The episode delves into the intricacies of on-policy reinforcement learning, contrasting it with off-policy approaches. Tay emphasizes the importance of models learning from their own outputs rather than imitating others, drawing parallels with human learning and the Montessori approach. He shares his insights on the philosophical aspects of AI learning, stressing the significance of self-discovery in both AI models and human education.
Tay discusses the groundbreaking achievement of using AI to win a gold medal at the International Mathematical Olympiad (IMO). He explains the decision to transition from using alpha proofs to an end-to-end text model, emphasizing the belief in AI's potential to achieve AGI. This achievement, he notes, was a collective effort, with contributions from various teams across different time zones.

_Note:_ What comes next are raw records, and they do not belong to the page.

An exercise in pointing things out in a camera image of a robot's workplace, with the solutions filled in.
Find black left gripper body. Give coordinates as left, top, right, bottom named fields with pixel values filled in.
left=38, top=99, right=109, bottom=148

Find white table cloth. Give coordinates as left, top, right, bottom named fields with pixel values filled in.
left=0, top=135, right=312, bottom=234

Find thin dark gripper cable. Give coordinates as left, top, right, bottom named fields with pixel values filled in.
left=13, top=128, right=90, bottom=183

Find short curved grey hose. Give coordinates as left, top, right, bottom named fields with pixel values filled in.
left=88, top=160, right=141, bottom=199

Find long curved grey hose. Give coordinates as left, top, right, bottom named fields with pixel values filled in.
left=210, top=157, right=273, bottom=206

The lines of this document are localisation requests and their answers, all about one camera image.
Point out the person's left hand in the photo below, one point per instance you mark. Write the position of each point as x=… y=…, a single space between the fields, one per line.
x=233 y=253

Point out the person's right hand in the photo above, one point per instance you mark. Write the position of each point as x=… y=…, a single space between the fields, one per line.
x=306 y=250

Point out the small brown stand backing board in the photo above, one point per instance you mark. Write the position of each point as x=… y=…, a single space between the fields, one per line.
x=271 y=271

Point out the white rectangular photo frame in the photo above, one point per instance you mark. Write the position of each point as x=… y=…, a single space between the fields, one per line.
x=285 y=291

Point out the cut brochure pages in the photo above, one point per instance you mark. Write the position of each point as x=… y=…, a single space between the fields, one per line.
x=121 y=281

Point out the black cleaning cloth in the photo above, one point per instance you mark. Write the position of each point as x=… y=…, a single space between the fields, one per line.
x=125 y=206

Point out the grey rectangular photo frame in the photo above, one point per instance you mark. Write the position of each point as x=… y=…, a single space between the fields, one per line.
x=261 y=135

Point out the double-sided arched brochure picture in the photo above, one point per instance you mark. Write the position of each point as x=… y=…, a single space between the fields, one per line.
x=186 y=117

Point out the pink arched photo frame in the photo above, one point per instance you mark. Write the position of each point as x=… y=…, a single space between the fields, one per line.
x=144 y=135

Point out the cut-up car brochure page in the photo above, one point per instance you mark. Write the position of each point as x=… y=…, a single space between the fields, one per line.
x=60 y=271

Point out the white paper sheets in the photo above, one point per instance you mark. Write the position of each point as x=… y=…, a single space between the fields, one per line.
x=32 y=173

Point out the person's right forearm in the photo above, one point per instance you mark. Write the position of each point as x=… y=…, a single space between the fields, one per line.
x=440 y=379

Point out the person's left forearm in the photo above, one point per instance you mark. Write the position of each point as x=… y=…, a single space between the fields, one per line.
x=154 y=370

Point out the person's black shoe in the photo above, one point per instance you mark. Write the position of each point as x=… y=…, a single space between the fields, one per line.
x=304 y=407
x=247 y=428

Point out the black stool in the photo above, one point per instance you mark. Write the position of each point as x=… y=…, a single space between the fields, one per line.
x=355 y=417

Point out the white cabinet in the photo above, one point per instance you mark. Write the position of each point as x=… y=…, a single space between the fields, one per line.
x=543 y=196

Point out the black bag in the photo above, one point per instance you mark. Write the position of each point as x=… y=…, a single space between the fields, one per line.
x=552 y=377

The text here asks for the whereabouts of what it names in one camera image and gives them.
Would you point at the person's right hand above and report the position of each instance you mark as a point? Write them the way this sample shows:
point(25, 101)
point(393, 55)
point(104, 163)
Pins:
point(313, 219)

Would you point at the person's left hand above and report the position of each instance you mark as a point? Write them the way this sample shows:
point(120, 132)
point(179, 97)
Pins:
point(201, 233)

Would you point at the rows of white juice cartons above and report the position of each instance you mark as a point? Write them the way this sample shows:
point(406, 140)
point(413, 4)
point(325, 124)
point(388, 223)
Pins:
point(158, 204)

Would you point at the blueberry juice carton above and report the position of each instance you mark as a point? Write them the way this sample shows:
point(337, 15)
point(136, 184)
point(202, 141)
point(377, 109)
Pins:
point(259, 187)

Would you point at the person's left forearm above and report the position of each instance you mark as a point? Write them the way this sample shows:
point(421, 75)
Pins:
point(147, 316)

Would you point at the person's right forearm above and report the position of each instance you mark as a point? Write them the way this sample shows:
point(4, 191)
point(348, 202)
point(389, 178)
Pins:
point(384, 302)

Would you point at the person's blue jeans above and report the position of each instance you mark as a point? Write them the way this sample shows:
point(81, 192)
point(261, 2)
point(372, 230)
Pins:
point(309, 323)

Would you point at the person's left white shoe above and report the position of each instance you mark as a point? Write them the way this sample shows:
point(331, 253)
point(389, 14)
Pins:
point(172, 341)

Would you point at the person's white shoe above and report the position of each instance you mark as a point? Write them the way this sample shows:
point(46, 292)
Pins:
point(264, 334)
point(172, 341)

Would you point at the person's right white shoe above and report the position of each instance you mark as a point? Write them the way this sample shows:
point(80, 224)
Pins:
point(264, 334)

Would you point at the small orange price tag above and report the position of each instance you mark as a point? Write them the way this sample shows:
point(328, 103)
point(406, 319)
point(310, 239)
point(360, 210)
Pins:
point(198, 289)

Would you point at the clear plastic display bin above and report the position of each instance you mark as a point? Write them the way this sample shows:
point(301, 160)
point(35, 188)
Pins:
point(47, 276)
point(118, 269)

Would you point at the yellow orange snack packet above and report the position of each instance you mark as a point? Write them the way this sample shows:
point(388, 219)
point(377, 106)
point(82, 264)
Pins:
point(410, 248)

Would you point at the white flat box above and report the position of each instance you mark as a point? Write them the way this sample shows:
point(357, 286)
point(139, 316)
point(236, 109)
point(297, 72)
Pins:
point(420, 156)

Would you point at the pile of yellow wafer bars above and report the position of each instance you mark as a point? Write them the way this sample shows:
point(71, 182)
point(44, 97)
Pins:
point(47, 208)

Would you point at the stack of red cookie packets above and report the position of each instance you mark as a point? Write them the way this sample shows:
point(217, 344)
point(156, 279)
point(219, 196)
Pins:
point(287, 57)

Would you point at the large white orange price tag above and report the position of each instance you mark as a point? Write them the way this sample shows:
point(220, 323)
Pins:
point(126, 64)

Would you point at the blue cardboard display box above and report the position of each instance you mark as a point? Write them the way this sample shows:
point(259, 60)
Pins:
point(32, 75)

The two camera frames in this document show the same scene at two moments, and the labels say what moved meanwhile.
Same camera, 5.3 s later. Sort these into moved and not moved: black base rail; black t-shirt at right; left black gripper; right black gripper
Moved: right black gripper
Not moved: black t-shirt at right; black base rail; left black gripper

The conversation shifts to the challenges and potentials of AI in various domains, such as coding and image generation. Tay highlights the transformation in AI's capabilities over the years, mentioning the significant improvements in AI coding and image generation, which have become practical tools for professionals.
Tay also touches on the philosophical aspects of AI research, discussing the balance between imitation and innovation in AI learning. He shares his perspective on the implications of machine learning insights for human learning and the importance of updating one's learning rate to adapt to new paradigms.
The episode concludes with Tay's reflections on the importance of health and wellness in maintaining productivity in AI research. He shares his personal journey of achieving peak physical health and how it has positively impacted his work, underscoring the connection between physical well-being and intellectual performance.
Key Insights
- On-policy reinforcement learning models focus on learning from their own outputs rather than imitating others, akin to the Montessori educational approach, which emphasizes self-directed learning.
- AI achieved a gold medal at the International Mathematical Olympiad by transitioning from alpha proofs to an end-to-end text model, demonstrating AI's potential progression towards achieving artificial general intelligence.
- AI's capabilities in coding and image generation have significantly transformed, becoming practical tools for professionals, reflecting substantial improvements over recent years.
- Maintaining physical health is linked to enhanced productivity in AI research, as demonstrated by the positive impact of peak physical health on intellectual performance.